Using the listing below, set down exactly the lines starting at the line that contains "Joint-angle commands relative" and ending at the line that contains "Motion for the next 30", both included, and no others.

- Dataset content
-=-=-=-=-

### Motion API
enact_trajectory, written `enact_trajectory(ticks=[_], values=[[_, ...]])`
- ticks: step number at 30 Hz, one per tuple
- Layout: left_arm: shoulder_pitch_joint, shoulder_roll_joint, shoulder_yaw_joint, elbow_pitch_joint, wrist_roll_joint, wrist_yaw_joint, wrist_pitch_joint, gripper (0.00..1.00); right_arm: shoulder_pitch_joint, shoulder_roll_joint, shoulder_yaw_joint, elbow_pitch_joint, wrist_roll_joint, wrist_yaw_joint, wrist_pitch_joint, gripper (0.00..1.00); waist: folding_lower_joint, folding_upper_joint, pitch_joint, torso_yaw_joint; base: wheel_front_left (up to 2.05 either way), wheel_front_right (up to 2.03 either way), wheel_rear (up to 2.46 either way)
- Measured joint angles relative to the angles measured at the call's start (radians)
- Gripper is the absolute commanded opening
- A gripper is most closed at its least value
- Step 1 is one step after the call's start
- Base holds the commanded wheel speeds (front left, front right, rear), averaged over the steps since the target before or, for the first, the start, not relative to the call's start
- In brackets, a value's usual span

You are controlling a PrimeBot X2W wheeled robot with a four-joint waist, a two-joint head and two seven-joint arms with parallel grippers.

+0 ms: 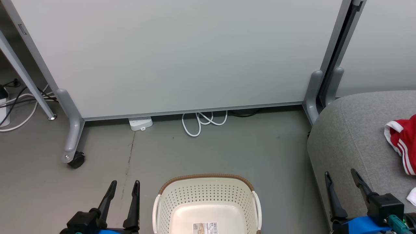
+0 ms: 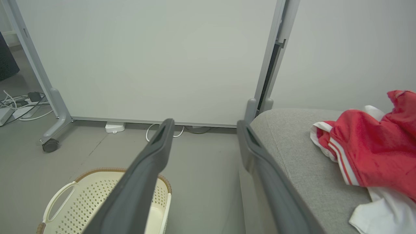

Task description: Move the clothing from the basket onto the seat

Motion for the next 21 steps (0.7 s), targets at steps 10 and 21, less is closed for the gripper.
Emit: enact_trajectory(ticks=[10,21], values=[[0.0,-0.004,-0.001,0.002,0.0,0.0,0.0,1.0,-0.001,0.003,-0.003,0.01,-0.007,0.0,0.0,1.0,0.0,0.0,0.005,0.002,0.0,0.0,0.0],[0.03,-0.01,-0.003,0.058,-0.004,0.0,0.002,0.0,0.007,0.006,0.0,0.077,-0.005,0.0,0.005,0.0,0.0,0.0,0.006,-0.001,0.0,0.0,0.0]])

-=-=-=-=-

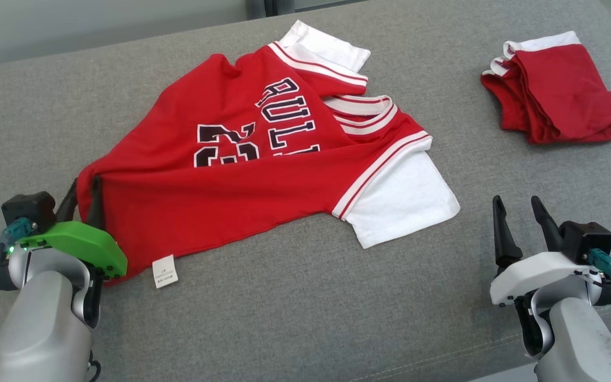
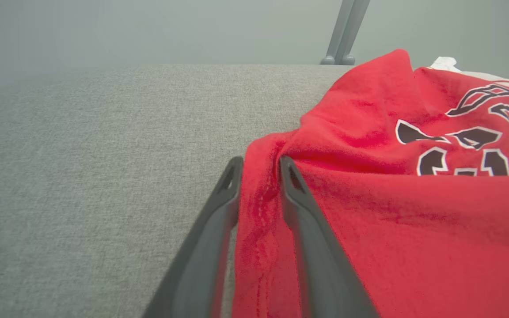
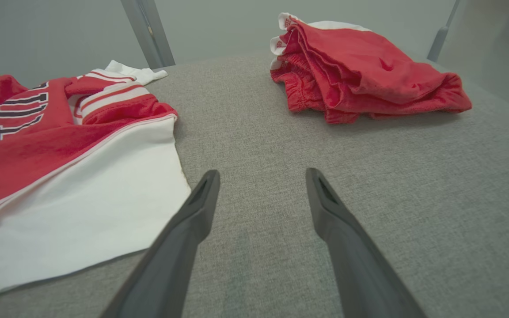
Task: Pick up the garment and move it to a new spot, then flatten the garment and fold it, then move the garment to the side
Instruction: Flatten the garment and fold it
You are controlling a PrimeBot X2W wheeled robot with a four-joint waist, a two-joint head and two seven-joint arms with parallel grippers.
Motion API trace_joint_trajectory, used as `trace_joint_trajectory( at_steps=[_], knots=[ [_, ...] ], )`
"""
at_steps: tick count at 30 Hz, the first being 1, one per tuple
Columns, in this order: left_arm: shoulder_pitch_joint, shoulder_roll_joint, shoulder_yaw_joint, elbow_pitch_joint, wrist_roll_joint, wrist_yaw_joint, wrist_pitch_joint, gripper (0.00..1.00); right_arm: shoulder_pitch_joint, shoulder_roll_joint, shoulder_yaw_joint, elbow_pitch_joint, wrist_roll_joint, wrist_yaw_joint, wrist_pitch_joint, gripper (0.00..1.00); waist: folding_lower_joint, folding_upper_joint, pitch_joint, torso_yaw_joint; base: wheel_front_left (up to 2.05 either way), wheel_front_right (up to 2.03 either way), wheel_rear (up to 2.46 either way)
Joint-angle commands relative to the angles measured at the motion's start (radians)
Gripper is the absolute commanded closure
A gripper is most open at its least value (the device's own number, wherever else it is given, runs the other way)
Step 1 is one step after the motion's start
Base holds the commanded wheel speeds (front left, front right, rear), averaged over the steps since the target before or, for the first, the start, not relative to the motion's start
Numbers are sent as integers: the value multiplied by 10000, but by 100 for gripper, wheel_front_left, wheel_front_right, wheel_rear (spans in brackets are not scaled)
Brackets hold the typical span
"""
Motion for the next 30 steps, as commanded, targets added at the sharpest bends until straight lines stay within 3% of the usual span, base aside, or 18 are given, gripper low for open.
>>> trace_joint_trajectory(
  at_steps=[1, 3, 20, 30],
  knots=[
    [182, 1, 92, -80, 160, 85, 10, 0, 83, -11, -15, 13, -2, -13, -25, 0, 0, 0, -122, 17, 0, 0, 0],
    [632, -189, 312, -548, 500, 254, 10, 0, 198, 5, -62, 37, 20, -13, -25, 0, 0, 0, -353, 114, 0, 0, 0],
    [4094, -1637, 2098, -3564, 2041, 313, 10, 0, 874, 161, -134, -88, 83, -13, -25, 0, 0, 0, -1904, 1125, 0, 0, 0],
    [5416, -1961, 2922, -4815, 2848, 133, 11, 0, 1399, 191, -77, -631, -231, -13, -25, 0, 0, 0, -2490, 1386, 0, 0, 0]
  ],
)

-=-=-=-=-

- Solution to this exercise
Joint-angle commands relative to the angles measured at the motion's start (radians)
Gripper is the absolute commanded closure
A gripper is most open at its least value (the device's own number, wherever else it is given, runs the other way)
Step 1 is one step after the motion's start
Base holds the commanded wheel speeds (front left, front right, rear), averaged over the steps since the target before or, for the first, the start, not relative to the motion's start
Numbers are sent as integers: the value multiplied by 10000, but by 100 for gripper, wheel_front_left, wheel_front_right, wheel_rear (spans in brackets are not scaled)
Brackets hold the typical span
"""
Motion for the next 30 steps, as commanded, targets added at the sharpest bends until straight lines stay within 3% of the usual span, base aside, or 18 are given, gripper low for open.

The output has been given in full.